As long as a) you each enter Australia by the Initial Entry Date, and b) your in-laws have a visa to enter Australia, then this is fine.


----------



## trinkasharma (Mar 20, 2013)

aamirrehman said:


> Dear Experts / Friends,
> 
> I have the same query as well. I have come to Perth for PR validation. I am going back tomorrow and not sure of the following,
> 
> ...


Ans 1: When you exit the departure line, you will feed your passport face down in a scanner type device (Smartgate)

https://www.border.gov.au/Lists/FeatureSliderImages/smartgate.jpg

https://www.border.gov.au/FAQs/Page...-stamped-when-using-departures-SmartGate.aspx
Will my passport be stamped when using departures SmartGate?
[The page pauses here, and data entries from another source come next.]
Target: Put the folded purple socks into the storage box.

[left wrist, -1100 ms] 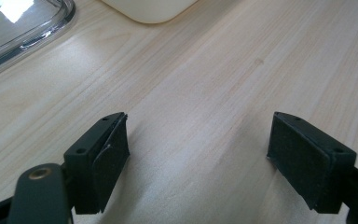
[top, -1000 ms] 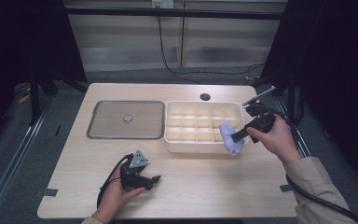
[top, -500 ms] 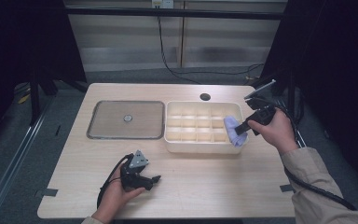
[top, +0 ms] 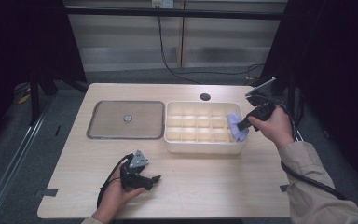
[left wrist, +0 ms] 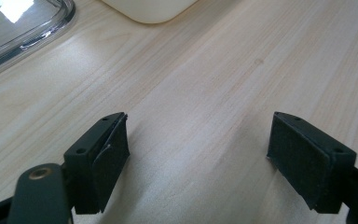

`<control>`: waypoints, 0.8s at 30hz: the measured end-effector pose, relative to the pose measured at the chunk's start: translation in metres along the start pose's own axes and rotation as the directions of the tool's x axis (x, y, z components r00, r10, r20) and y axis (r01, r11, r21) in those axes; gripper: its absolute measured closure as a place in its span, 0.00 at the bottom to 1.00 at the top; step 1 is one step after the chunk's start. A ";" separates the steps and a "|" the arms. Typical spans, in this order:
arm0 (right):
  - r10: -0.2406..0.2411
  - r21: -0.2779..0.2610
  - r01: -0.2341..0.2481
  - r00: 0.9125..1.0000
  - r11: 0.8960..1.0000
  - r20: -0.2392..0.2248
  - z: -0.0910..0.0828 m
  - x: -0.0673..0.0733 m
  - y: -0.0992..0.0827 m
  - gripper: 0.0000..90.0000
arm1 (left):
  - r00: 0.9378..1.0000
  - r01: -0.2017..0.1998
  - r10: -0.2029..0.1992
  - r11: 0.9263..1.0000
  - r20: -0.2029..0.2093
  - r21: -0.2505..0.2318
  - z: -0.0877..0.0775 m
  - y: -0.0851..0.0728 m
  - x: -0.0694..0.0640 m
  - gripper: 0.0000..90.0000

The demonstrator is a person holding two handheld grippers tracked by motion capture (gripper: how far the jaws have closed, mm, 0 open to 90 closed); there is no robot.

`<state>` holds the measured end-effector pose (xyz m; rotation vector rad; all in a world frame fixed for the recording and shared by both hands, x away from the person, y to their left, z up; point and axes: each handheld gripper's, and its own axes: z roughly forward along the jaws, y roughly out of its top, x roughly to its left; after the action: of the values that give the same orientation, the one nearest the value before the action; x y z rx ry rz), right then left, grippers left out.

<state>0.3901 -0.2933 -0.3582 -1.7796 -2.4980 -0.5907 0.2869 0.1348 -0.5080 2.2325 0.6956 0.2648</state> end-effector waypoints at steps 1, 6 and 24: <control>0.003 0.000 -0.003 1.000 1.000 0.004 0.000 -0.001 0.000 0.82 | 1.000 0.000 0.000 1.000 0.000 0.000 0.000 0.000 0.000 0.22; 0.012 -0.001 -0.012 1.000 1.000 0.013 0.004 -0.006 0.001 0.82 | 1.000 0.000 0.000 1.000 0.000 0.000 0.000 0.000 0.000 0.22; 0.014 0.036 -0.015 1.000 0.999 0.028 0.022 -0.014 -0.002 0.82 | 1.000 0.003 -0.003 1.000 -0.003 -0.003 0.000 0.000 0.000 0.22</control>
<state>0.3978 -0.2993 -0.3823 -1.8041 -2.4950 -0.5197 0.2865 0.1346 -0.5081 2.2287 0.6992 0.2675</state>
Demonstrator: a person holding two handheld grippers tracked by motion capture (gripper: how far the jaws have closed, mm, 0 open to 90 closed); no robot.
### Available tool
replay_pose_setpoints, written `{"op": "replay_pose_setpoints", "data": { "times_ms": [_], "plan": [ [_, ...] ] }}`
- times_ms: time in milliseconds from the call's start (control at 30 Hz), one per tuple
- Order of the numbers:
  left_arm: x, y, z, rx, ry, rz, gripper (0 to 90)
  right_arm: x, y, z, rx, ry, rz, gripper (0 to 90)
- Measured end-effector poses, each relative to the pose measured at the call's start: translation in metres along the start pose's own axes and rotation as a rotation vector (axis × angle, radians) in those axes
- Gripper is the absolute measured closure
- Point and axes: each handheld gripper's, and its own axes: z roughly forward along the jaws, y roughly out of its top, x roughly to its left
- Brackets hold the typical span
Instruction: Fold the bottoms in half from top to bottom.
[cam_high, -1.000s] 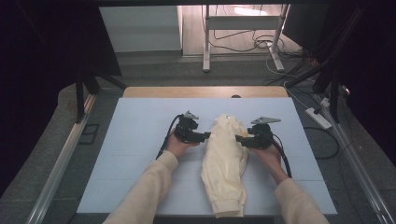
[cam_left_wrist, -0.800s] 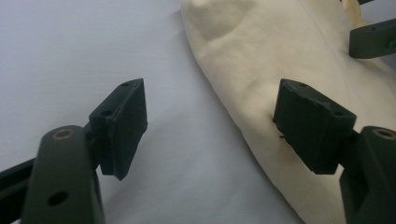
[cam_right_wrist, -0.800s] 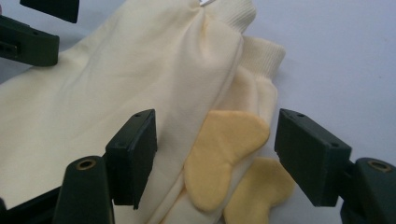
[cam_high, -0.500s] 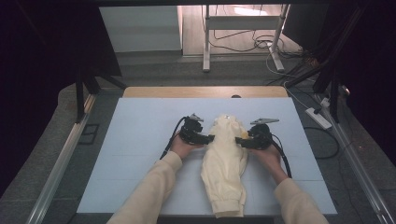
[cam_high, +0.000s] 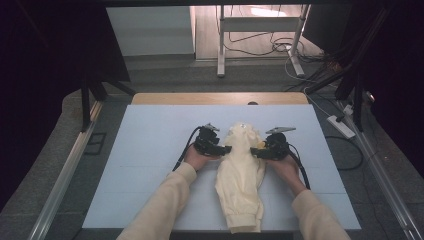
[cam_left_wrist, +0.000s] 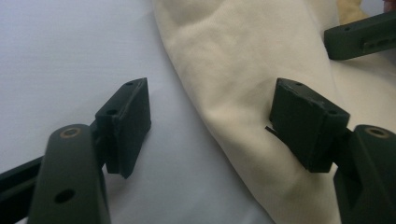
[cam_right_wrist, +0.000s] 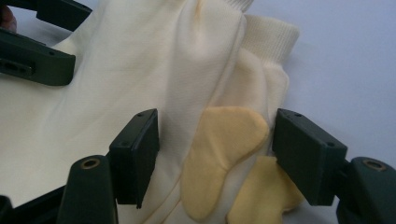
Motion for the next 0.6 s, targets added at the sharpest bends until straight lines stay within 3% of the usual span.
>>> {"op": "replay_pose_setpoints", "data": {
  "times_ms": [133, 200, 400, 600],
  "plan": [
    [-0.003, 0.0, 0.001, 0.005, -0.03, 0.011, 34.9, 0.002, 0.001, 0.002, -0.004, -0.005, -0.006, 33.3],
    [-0.005, 0.0, 0.002, 0.009, -0.05, 0.021, 42.1, 0.002, 0.001, 0.002, -0.004, -0.001, -0.003, 36.7],
    [-0.01, 0.001, 0.002, 0.017, -0.056, 0.034, 60.5, 0.003, 0.002, 0.002, 0.003, 0.033, -0.017, 61.4],
    [-0.017, 0.002, 0.001, 0.014, -0.039, 0.078, 76.4, 0.004, 0.003, 0.002, -0.001, 0.057, -0.029, 72.6]
  ]
}}
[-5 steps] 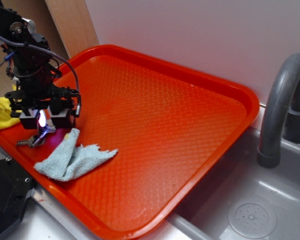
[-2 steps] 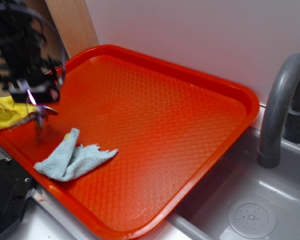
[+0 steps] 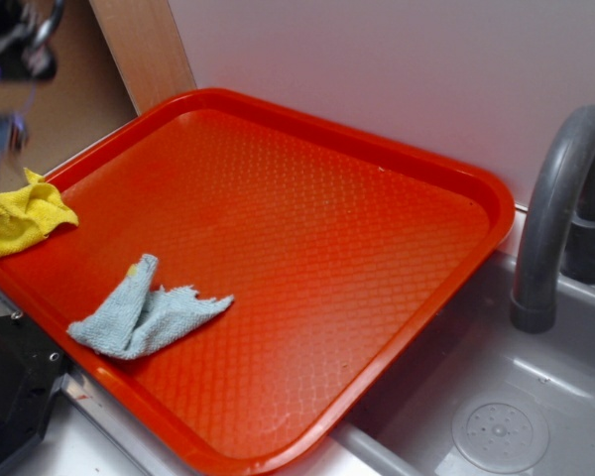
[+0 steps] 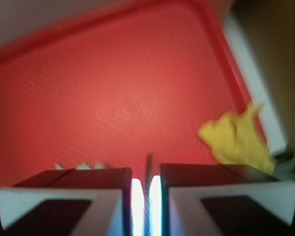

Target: Grab the silver keys.

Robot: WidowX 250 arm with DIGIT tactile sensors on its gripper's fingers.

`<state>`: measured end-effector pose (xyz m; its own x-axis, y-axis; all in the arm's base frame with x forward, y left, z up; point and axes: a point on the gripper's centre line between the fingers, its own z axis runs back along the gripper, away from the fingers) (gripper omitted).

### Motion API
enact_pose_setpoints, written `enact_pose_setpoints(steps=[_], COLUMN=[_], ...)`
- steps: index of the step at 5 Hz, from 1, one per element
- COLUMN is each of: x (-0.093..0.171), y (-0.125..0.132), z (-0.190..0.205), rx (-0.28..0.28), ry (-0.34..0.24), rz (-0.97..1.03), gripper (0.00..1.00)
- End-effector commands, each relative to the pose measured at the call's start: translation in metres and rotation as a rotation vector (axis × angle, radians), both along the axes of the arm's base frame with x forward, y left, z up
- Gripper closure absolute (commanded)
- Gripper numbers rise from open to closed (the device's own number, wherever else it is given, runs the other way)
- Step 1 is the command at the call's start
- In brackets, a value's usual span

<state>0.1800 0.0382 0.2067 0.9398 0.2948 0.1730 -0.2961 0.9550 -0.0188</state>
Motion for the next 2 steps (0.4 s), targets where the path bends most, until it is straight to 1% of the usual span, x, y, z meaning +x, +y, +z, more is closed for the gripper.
enact_pose_setpoints(steps=[1, 2], x=[0.04, 0.047], y=[-0.035, -0.037], z=[0.042, 0.032], rx=[0.174, 0.151], ry=[-0.057, -0.012], rz=[-0.222, -0.223], gripper=[1.0, 1.0])
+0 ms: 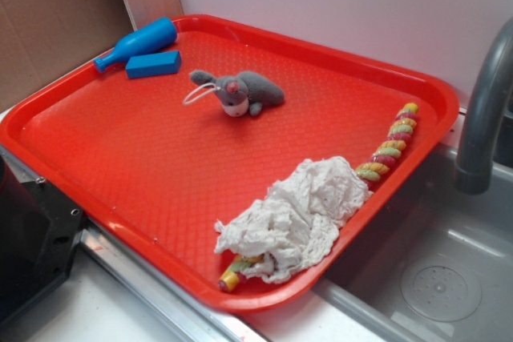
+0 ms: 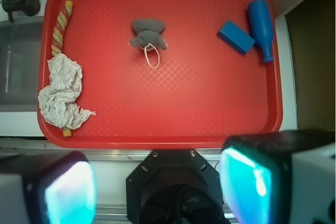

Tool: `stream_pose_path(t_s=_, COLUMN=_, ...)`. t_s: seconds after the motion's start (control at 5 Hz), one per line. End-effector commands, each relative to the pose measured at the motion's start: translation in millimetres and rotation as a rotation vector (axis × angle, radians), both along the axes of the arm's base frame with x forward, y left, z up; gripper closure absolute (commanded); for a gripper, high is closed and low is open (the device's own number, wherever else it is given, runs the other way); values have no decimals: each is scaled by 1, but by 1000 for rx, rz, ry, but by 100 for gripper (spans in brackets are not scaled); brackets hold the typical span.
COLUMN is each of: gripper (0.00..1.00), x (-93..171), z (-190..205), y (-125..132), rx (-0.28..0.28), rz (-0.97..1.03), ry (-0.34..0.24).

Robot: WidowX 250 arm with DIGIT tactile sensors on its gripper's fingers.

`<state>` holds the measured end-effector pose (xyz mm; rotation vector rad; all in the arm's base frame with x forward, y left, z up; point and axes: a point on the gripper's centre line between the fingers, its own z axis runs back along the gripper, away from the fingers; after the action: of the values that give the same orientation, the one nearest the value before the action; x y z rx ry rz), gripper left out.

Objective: Grab the gray animal.

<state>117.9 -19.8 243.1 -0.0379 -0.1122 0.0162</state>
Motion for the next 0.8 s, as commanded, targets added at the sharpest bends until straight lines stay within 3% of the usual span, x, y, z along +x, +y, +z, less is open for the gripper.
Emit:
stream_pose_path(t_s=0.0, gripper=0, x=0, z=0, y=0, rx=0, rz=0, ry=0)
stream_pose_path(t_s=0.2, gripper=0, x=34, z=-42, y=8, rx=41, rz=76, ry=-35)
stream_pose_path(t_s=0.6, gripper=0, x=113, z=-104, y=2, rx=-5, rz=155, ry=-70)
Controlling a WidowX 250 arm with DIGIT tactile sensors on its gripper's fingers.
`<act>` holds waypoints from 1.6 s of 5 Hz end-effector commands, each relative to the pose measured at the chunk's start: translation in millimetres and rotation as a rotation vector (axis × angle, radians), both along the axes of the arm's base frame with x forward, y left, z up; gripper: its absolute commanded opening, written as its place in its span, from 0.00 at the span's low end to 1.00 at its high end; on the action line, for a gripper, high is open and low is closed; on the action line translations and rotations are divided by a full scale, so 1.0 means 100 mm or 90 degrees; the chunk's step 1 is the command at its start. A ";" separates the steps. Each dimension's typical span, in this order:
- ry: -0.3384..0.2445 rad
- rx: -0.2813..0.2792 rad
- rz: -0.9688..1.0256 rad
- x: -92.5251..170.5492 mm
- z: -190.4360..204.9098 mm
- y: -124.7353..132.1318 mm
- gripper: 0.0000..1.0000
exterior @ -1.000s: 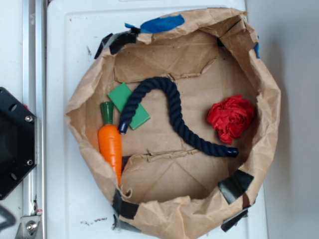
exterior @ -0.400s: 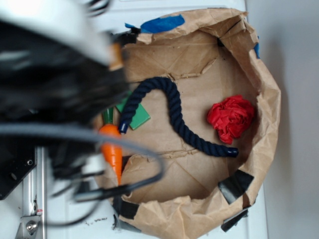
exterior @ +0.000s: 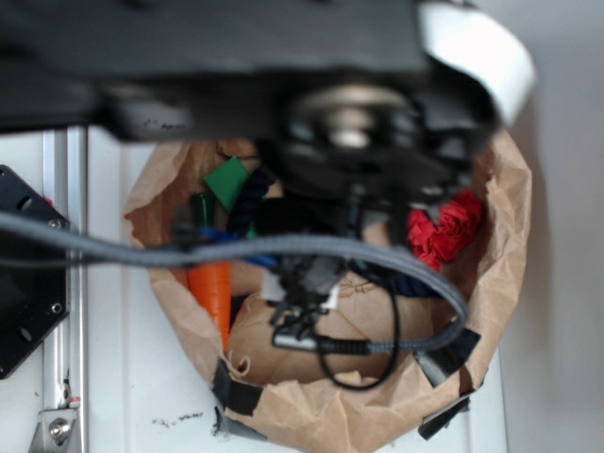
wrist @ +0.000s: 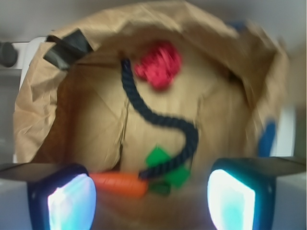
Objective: Grab the blue rope.
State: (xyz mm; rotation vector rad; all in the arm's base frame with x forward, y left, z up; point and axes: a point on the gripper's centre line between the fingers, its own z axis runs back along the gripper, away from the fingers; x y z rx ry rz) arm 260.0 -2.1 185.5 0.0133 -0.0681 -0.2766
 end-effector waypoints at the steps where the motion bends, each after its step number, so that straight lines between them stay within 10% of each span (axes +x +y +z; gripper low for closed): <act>1: -0.029 -0.019 -0.169 0.04 -0.16 -0.57 1.00; 8: 0.003 0.017 -0.240 -0.06 -0.82 -0.55 1.00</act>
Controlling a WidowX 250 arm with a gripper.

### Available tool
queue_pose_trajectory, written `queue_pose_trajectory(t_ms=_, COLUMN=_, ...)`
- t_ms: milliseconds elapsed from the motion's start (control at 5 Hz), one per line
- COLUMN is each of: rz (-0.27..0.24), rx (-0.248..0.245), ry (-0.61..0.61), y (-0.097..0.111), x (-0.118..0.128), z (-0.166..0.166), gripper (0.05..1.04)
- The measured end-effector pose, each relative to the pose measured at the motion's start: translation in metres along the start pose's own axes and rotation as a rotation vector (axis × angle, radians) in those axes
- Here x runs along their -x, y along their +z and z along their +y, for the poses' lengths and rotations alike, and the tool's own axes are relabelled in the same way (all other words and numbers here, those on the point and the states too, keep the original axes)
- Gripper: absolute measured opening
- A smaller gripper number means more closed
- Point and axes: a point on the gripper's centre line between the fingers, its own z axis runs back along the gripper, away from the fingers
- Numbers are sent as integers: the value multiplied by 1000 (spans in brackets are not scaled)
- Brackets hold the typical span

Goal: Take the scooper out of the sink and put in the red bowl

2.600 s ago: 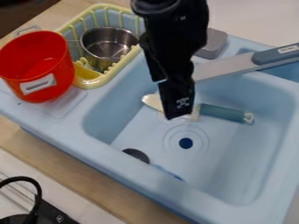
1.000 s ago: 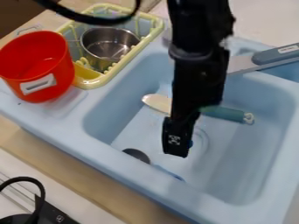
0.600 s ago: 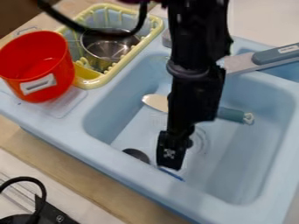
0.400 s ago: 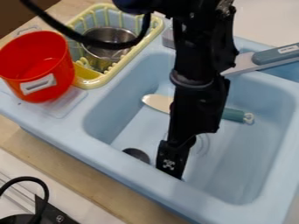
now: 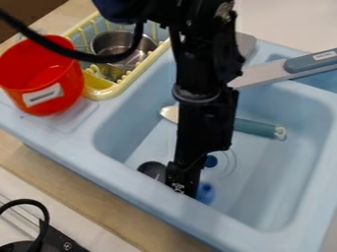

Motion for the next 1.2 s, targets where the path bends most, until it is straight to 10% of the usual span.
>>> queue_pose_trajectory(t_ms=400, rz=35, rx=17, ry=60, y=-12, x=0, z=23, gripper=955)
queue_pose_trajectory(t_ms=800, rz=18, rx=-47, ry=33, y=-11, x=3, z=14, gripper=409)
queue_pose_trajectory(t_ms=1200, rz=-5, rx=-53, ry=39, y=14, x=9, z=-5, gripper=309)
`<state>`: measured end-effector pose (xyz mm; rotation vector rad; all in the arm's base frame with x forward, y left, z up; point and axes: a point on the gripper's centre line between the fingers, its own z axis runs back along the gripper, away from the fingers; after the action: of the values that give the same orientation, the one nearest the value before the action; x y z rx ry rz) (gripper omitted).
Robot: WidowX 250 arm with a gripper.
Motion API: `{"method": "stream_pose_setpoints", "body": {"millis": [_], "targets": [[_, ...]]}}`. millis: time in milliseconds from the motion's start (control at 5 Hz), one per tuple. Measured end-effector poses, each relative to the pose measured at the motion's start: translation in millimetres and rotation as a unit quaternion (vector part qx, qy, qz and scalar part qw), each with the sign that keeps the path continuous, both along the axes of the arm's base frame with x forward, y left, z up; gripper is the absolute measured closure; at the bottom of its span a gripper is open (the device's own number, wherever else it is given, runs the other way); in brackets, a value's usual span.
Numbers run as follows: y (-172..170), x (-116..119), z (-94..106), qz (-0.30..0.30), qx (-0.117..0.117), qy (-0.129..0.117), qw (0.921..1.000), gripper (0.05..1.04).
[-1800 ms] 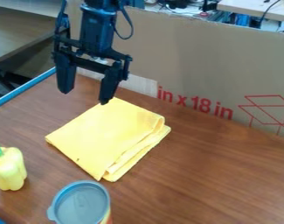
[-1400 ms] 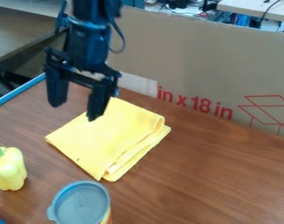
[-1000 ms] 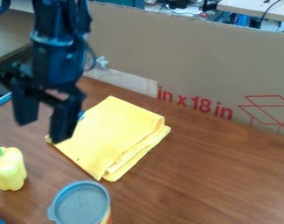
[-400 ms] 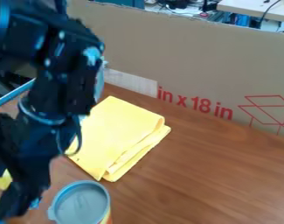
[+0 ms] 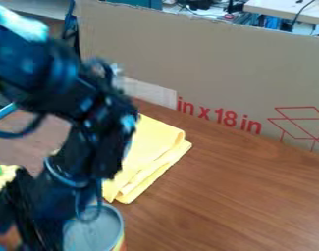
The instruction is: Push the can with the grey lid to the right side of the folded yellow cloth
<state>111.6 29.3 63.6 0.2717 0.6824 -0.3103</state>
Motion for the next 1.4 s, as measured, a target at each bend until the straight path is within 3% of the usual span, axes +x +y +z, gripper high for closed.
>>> {"method": "stream_pose_setpoints", "body": {"millis": [200, 400, 600, 800, 1000, 1200, 1400], "targets": [[7, 0, -16.8, 0.015, -0.035, 0.024, 0.999, 0.083], [5, 13, -24.5, 0.006, -0.08, -0.012, 0.9967, 0.083], [-10, 32, -27.6, -0.001, -0.135, -0.057, 0.9891, 0.083], [-33, 60, -22.2, 0.03, -0.194, -0.113, 0.9741, 0.083], [-52, 96, -24.1, 0.061, -0.233, -0.154, 0.9582, 0.083], [-67, 140, -29.3, 0.1, -0.257, -0.182, 0.9436, 0.083], [-74, 182, -37.6, 0.116, -0.245, -0.205, 0.9404, 0.083]]}}
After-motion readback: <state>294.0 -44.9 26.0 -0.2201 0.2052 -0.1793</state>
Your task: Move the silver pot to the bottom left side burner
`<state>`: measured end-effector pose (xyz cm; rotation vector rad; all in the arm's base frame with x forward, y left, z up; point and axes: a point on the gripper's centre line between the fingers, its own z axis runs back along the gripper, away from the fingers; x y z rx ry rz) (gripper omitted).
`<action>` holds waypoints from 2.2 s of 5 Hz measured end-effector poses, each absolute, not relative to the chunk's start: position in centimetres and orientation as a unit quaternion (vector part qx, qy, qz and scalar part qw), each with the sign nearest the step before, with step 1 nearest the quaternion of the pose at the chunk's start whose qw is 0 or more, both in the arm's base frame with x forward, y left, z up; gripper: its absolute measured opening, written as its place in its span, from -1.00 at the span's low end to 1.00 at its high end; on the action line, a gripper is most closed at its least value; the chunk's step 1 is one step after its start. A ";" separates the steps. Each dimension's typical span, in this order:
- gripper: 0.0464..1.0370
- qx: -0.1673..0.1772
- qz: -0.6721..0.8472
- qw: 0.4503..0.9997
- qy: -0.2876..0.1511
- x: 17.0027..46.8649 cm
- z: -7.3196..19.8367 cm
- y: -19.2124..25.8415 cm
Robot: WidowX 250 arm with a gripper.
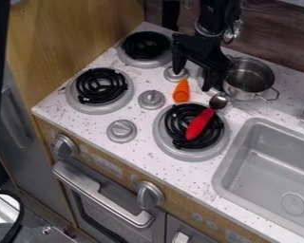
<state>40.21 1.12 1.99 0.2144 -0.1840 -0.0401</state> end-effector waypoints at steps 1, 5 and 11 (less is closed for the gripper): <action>0.93 0.107 -0.021 0.992 -0.070 39.7 0.4 1.2; 0.93 0.115 -0.029 0.984 -0.130 47.0 0.4 -0.2; 0.49 0.093 0.016 0.994 -0.048 48.4 -4.6 -1.7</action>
No. Legislation has changed so that you no longer need your passport to be stamped.


----------



## ManjuG (Jan 28, 2017)

*189 - First Port of Entry*

Hi All, 

I have received my 189 grant and will be making my first of entry very soon. Could anyone please help me with the list of mandatory documents that I will need to carry with me.
Also is there any list of questions that might be asked by the immigration officer.

Regards
Manju


----------



## NB (Mar 29, 2017)

ManjuG said:


> Hi All,
> 
> I have received my 189 grant and will be making my first of entry very soon. Could anyone please help me with the list of mandatory documents that I will need to carry with me.
> Also is there any list of questions that might be asked by the immigration officer.
> ...


Just a copy of the grant letter

I doubt you would be asked any questions other then the customary reason for visit maybe

Cheers


----------



## Skaur1979 (Apr 1, 2018)

thank you, been wondering about this as well, cheers!


----------